> [Your goal]: Verbatim copy, images excluded: write out each record shown below.
START Stored data
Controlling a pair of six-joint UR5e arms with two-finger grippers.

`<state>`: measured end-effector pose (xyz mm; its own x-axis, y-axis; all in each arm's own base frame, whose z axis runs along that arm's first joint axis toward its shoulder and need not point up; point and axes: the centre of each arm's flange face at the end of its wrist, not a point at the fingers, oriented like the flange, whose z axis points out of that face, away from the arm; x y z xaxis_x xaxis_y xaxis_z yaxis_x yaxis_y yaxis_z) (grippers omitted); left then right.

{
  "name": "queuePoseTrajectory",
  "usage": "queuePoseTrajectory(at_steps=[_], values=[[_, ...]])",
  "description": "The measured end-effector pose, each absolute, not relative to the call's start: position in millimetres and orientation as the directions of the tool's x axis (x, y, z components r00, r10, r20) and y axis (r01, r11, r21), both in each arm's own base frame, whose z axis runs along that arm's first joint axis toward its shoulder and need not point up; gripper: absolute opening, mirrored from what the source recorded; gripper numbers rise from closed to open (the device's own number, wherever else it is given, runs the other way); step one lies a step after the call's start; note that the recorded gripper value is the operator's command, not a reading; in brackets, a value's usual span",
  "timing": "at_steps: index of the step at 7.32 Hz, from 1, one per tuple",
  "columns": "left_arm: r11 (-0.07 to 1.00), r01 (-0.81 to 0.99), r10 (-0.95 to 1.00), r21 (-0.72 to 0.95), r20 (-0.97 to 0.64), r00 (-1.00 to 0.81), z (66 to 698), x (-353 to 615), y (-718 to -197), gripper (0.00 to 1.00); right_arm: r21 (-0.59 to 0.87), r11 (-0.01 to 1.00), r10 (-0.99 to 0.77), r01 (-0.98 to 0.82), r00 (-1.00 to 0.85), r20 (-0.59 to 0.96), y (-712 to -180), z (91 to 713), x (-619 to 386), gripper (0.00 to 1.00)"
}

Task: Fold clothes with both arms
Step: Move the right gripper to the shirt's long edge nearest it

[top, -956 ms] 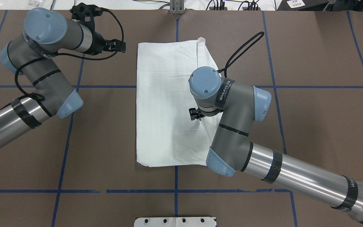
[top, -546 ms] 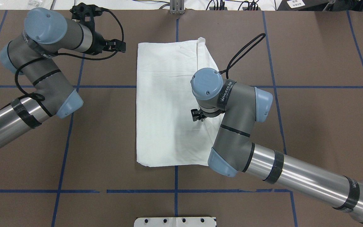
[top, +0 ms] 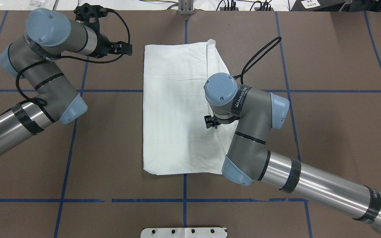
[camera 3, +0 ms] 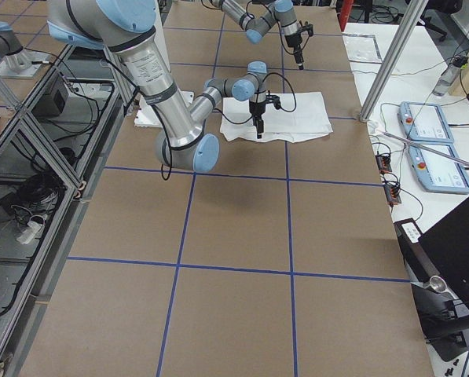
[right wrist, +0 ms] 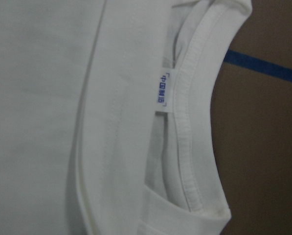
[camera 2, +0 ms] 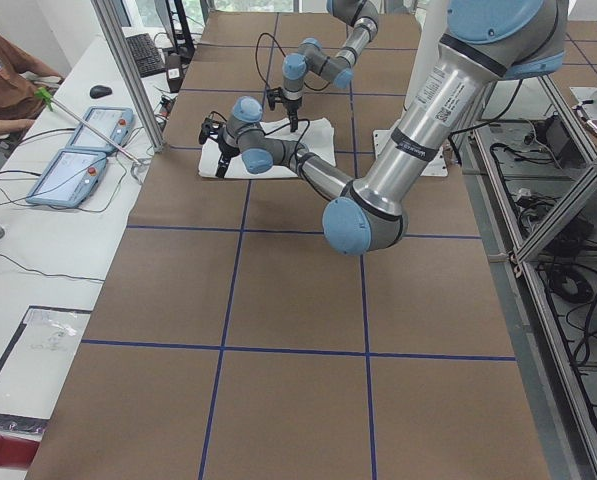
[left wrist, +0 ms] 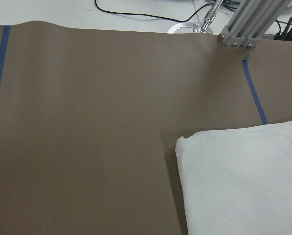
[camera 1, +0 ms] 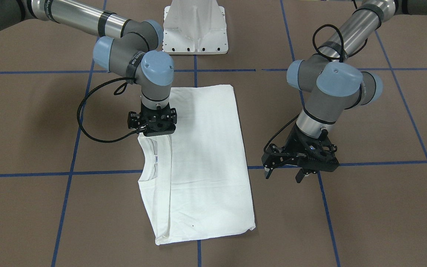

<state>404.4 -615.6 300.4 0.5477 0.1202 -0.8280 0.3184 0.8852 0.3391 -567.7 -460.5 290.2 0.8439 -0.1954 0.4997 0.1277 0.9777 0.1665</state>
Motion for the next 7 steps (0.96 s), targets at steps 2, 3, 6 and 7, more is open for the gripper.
queuePoseTrajectory(at_steps=[2,3,6,7], values=[[0.885,0.32,0.12,0.339,-0.829,0.546,299.4,404.6,-615.7,1.0,0.143,0.981,-0.187,0.132,0.838,0.513,-465.2,298.2,-555.9,1.0],[0.885,0.32,0.119,0.338,-0.83,0.546,299.1,404.8,-615.8,1.0,0.133,0.982,-0.181,0.131,0.837,0.516,-465.9,309.0,-542.7,1.0],[0.885,0.322,0.119,0.337,-0.831,0.543,297.9,405.0,-615.7,1.0,0.142,0.981,-0.189,0.134,0.833,0.521,-458.9,332.9,-496.1,1.0],[0.885,0.321,0.12,0.338,-0.83,0.544,298.5,405.0,-615.6,1.0,0.15,0.98,-0.19,0.129,0.827,0.53,-458.8,329.0,-487.8,1.0]])
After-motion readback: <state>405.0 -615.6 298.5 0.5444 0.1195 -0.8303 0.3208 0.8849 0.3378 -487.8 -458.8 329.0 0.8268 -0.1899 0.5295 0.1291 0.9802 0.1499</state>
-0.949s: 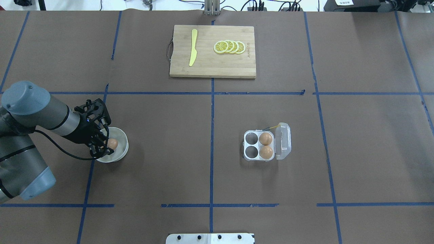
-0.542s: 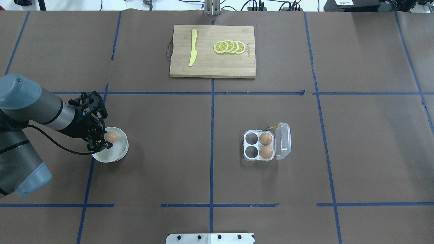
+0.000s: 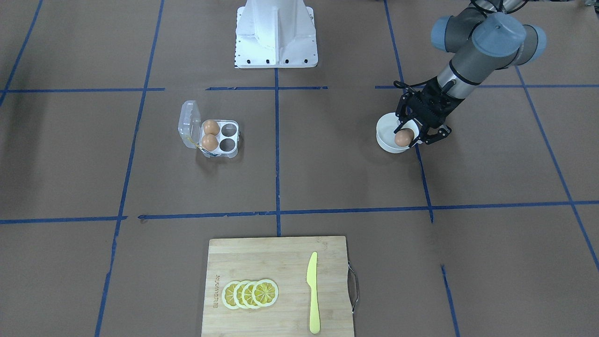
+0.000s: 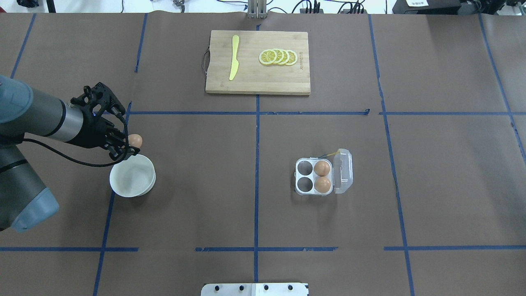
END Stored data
> [Exercise result]:
Controlling a pair of six-joint UR5e arms with two-finger grippers.

`<state>`: measured end-effector pose (xyz mm; its own x-axis, y-axis; all in each arm's own base frame, whose z axis runs along that arm's first joint axis toward its shoulder and need not point up; point and axes: the centre of each arm's flange face at the end of its wrist, not a point at the fingers, oriented like the flange, whose z axis points out of that face, away from the arm; x y z xaxis_x xaxis_y xaxis_z yaxis_x yaxis_y yaxis_z) (grippers omitted); left then right.

{
  "name": "queuePoseTrajectory",
  "usage": "queuePoseTrajectory(at_steps=[_], values=[[_, ...]])",
  "description": "The measured end-effector pose, each absolute, not relative to the call's start: position in millimetres and orientation as the directions of the tool's x axis (x, y, z components r00, r10, r20) and y axis (r01, r11, r21), both in each arm's own base frame, whose z axis runs along that arm's first joint axis toward its shoulder and need not point up; gripper: absolute opening, mirrored from what the source recorded; gripper numbers rise from closed to open (the device's own number, wherever else it is given, runs the other way); step one lies a step after the call's start; note that the recorded gripper value is the operator's command, not a reading; in brackets, a value's usual span",
  "timing": "at_steps: index of the step at 7.32 Hz, from 1, one per tuple",
  "columns": "left_arm: r11 (-0.07 to 1.00), r01 (-0.81 to 0.99), r10 (-0.95 to 1.00), r21 (-0.72 to 0.95), r20 (-0.97 to 0.64), r00 (-1.00 to 0.81), z (66 to 698), x (-353 to 615), y (-718 to -197), gripper (0.00 to 1.00); right_arm: r21 (-0.59 to 0.87), r11 (-0.01 to 1.00), r10 (-0.99 to 0.77), r01 (-0.98 to 0.82), r00 (-1.00 to 0.85), r20 (-0.59 to 0.96), y (-712 to -180), z (91 to 713), x (-619 to 386), gripper (0.00 to 1.00)"
}

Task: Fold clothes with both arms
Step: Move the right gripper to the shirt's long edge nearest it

[top, -956 ms] 
[top, -546 ms] 
[top, +0 ms] 
[camera 3, +0 ms] 
[right wrist, +0 ms] 
[camera 2, +0 ms] 
[left wrist, +0 ms] 
[camera 1, +0 ms] 

<state>404.4 -615.6 300.4 0.5477 0.1202 -0.8280 0.3184 0.8852 0.3391 -567.7 -460.5 290.2 0.8439 -0.1954 0.4997 0.1277 0.9777 0.1665</state>
Motion for the next 7 steps (0.96 s), targets at steps 2, 3, 6 and 7, more is open for the gripper.
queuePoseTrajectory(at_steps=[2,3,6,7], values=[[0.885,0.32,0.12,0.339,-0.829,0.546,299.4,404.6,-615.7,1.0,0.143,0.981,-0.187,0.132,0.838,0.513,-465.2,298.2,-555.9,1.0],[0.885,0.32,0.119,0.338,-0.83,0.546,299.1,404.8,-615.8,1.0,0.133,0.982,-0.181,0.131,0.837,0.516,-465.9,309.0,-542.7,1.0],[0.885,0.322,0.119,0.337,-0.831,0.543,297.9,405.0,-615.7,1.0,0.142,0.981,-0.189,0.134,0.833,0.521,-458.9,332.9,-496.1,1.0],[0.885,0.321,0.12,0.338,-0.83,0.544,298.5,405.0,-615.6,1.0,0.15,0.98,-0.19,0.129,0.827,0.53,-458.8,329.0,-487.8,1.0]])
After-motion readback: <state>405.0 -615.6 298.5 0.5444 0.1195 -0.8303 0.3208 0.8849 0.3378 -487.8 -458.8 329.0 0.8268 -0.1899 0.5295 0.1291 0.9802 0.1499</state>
-0.949s: 
-0.542s: 
+0.000s: 
+0.000s: 

This exercise calls for no further output.